Community
Participate
Working Groups
Build Identifier: 2.3.0 The startup time for creating an EntityManagerFactory and the first EntityManager should be reduced. For example we have applications which do only a little work (let's say only one EntityManager.find() call) and finishes its actual work in less than one second. However the applications needs 7 seconds to return because 6 seconds are spent within the EclipseLink startup procedure. I think that's a way too much. If it is not possible to reduce startup time (I see many file systems operations/unpacking of jar files because of nested persistence units - is this really necessary for the common usage scenarious?) maybe it would be possible adding some kind of lazy startup where the initializations are made on-the-fly/on demand. Reproducible: Always Steps to Reproduce: 1. Create a project which has large amount of class files and uses a persistence unit of 200 entities 2. create EntityManagerFactory and EntityManager 3. measure execution time
EclipseLink, by default, initialized much of the metadata and connects to the database in a lazy manner. (i.e. only when the first EntityManager is requested) This will result in a slower initialize time for your first entity manager. Starting in EclipseLink 2.3, you can request that the start-up occur at EntityManagerFactory creation time. (In a container managed case, this is usually when the application is deployed and in an application managed case, it is when you create your first EntityManagerFactory). To do that, use the persistence unit property: eclipselink.deploy-on-startup=True I am closing this bug based on the above, if you still see the problem, please feel free to reopen.
Tom, imagine an application which needs to deal with one single entity (which does not have any references to other entity classes) only? Currently, every entity will be prepared which of course takes some time (and will increase with the number of entities). I'd really like to have a more fine grained lazy-loading than the current all-or-nothing approach.

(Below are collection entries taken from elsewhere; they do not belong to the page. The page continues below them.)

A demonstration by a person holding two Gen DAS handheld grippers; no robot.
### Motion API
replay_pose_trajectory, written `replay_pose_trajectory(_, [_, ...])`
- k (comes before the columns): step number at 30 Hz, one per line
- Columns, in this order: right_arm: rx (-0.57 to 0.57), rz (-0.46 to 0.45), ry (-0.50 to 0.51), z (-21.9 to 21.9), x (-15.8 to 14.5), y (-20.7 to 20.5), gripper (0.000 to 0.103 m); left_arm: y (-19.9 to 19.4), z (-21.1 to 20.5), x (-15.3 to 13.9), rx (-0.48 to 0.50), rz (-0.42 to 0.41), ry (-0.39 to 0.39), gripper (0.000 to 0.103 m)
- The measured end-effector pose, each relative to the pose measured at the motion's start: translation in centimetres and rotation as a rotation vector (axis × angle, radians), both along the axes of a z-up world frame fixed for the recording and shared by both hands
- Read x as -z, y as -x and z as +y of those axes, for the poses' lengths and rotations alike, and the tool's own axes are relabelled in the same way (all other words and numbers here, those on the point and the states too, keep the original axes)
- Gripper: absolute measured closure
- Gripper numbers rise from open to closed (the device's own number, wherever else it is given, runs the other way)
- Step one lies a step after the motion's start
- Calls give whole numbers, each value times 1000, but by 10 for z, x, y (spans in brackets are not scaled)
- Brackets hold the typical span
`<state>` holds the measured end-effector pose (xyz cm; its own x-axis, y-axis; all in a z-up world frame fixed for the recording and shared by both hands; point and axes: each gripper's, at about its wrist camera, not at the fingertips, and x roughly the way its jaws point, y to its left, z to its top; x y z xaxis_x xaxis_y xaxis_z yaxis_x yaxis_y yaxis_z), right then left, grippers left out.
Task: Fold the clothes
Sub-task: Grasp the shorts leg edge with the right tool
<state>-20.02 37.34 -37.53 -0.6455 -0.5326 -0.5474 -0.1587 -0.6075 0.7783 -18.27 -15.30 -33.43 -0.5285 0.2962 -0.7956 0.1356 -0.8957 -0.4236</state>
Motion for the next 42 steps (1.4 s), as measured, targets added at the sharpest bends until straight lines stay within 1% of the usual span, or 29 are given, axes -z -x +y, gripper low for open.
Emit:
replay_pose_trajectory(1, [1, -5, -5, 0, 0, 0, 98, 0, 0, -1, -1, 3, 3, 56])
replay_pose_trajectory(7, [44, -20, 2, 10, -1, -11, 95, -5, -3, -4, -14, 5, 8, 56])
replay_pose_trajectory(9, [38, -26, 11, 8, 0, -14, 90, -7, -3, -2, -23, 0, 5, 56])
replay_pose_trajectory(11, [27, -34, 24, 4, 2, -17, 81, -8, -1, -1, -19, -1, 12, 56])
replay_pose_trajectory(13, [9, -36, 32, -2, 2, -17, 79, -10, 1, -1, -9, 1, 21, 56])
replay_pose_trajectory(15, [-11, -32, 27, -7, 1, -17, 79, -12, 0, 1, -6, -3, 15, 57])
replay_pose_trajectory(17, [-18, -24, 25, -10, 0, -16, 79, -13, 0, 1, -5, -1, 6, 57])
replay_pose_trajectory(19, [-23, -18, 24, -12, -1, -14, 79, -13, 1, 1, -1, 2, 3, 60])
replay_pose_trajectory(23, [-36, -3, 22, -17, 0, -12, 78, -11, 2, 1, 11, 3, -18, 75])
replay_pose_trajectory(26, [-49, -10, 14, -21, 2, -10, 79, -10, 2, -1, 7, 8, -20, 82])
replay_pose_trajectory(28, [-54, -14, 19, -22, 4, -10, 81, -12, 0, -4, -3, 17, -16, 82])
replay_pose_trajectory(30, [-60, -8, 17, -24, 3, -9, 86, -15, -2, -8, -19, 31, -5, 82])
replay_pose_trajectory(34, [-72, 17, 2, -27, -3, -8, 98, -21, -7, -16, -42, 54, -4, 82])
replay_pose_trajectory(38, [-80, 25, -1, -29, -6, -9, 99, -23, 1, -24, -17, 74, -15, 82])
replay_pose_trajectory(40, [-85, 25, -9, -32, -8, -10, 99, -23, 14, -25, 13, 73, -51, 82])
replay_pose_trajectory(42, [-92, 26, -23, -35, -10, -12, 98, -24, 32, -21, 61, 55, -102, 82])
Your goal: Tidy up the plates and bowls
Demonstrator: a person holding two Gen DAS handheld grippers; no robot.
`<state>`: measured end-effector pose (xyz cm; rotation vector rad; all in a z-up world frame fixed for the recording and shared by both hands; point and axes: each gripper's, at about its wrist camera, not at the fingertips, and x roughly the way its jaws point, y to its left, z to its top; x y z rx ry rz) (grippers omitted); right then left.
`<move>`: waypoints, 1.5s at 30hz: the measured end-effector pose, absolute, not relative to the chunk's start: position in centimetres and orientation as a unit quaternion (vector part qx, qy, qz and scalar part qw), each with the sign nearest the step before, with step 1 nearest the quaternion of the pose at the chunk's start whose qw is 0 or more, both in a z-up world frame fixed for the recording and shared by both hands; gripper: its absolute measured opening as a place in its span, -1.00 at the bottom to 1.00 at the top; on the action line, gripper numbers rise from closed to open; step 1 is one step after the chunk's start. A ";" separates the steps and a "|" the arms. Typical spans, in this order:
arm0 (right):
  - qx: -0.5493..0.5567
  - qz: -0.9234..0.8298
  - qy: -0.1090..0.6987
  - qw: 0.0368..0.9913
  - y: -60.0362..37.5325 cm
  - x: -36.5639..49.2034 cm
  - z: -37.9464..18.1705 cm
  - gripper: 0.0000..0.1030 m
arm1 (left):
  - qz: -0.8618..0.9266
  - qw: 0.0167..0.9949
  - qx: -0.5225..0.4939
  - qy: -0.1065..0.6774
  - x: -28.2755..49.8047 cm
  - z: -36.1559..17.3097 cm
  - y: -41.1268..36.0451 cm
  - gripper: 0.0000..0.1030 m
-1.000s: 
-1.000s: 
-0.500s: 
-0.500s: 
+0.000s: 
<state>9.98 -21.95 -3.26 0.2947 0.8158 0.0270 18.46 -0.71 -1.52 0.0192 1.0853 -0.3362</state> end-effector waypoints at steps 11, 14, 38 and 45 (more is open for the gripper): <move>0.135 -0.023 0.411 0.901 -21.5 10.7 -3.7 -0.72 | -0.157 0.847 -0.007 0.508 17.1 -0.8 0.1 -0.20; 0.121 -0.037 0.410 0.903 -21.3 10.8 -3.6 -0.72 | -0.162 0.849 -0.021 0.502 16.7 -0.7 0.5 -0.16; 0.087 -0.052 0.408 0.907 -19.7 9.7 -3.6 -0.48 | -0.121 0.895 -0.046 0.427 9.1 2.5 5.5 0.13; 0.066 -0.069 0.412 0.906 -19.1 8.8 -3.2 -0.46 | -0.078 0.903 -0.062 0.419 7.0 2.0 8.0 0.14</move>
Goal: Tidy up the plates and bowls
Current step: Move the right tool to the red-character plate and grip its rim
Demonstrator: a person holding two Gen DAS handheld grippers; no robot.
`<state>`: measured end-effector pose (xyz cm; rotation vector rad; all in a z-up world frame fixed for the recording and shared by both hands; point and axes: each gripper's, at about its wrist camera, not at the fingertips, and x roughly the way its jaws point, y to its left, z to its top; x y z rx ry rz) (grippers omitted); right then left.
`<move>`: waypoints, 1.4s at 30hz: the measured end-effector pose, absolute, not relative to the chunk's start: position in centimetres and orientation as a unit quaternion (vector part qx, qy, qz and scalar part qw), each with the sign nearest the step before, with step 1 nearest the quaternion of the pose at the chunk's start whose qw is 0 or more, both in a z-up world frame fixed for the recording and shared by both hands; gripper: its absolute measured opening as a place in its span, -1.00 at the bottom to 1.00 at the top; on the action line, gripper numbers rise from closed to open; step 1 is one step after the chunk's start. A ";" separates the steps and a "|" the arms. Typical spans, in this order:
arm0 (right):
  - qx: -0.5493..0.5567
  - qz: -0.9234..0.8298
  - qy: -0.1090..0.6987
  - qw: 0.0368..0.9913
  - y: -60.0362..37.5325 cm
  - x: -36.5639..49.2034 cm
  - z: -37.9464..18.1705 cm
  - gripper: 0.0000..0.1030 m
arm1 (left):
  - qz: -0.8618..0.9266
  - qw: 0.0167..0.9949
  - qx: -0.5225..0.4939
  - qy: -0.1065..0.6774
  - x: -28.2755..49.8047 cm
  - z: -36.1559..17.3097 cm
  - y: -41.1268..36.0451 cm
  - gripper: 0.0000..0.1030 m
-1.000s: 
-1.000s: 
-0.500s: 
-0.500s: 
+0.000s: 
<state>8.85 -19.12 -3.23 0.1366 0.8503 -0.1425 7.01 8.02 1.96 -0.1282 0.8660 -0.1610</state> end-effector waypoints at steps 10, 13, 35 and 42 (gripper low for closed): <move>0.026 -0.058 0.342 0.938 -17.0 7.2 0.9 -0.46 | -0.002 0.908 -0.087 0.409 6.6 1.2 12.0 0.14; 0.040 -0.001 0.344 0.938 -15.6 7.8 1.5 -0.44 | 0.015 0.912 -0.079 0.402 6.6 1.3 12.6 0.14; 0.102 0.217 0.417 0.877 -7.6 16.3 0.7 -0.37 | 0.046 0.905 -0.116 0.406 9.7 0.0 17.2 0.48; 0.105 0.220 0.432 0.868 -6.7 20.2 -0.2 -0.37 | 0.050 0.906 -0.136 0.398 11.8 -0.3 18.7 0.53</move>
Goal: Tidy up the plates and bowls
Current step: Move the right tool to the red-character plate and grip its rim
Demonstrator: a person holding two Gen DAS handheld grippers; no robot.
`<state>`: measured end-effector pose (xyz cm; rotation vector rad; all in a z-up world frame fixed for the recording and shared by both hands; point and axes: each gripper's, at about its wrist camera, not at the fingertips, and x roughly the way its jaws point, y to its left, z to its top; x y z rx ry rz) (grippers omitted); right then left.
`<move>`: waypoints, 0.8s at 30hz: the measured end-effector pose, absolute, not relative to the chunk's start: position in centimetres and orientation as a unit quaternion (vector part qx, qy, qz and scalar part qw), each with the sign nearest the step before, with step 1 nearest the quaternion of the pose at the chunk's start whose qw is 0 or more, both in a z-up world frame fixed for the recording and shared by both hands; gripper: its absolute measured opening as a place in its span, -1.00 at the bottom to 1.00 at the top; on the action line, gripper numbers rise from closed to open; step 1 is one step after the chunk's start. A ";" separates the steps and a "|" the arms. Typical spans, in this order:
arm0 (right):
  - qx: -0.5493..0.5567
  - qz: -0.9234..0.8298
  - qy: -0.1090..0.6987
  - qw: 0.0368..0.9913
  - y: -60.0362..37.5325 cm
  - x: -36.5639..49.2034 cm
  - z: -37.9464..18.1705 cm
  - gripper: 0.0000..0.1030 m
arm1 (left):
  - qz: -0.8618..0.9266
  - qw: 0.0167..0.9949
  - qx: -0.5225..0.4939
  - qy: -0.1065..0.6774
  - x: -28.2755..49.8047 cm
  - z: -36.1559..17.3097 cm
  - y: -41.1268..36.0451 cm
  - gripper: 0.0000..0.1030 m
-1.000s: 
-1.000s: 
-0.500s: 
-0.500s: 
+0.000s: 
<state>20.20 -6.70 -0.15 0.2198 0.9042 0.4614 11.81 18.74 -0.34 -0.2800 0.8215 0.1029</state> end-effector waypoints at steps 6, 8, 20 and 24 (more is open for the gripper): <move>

Can you elaborate a bit on what you mean by "more fine grained lazy-loading" You mention you have a large persistence unit and you only want to use a single entity. Are you in a situation where that single entity is of the same type? Is it possible to have a smaller persistence unit containing Entities involved in those situtations? Is it possible to cache an initialized EntityManagerFactory somewhere? There are some costs that will be hard to make go away. For instance in many cases, alot of the startup cost relates to connecting to the database establishing the connection pool. How much of your time is spent in that type of operation?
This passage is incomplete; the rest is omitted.